* _Task goal_:
Search the entries for the word "small". Copy every line where it turns up.
_ _ _ _ _
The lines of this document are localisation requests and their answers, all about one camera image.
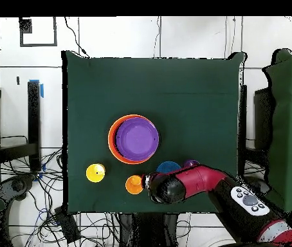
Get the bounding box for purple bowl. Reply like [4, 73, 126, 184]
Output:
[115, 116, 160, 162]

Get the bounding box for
_ _ _ _ _
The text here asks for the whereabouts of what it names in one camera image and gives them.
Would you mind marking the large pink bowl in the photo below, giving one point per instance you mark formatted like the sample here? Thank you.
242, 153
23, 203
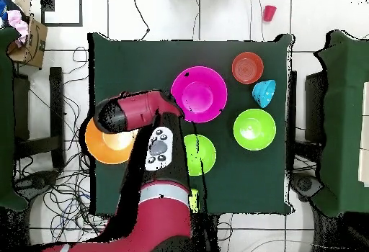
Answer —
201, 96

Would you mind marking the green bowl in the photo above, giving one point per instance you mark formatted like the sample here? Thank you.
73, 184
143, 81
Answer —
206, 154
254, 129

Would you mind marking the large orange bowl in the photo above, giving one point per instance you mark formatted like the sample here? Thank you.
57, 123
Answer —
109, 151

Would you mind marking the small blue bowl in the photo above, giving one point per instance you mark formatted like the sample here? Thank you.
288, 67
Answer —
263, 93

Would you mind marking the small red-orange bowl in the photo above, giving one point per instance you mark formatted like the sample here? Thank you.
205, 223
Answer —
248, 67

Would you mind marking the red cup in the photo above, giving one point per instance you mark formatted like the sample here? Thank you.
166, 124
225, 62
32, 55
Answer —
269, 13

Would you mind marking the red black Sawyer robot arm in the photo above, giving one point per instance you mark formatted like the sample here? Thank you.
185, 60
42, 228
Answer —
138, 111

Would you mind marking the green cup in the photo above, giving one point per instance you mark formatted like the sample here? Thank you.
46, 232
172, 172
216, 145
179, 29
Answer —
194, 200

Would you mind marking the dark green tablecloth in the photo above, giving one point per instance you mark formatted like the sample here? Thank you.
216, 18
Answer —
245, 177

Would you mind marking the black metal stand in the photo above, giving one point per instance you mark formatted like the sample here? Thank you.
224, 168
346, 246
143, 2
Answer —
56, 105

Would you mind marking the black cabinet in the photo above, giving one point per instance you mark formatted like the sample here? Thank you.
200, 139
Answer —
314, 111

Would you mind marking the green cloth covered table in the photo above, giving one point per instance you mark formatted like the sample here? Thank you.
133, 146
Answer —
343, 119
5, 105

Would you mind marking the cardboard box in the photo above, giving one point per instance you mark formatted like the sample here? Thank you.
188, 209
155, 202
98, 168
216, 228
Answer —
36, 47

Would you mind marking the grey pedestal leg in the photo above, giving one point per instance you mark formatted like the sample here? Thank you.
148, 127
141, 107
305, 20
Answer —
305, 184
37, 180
_ _ _ _ _
* _Finished task_:
Would you mind marking the small blue bowl in the photo above, giving one point per instance you mark formatted like the sample here? Thank you.
Would you mind marking the small red-orange bowl in the photo above, giving one point per instance you mark formatted like the sample here? Thank you.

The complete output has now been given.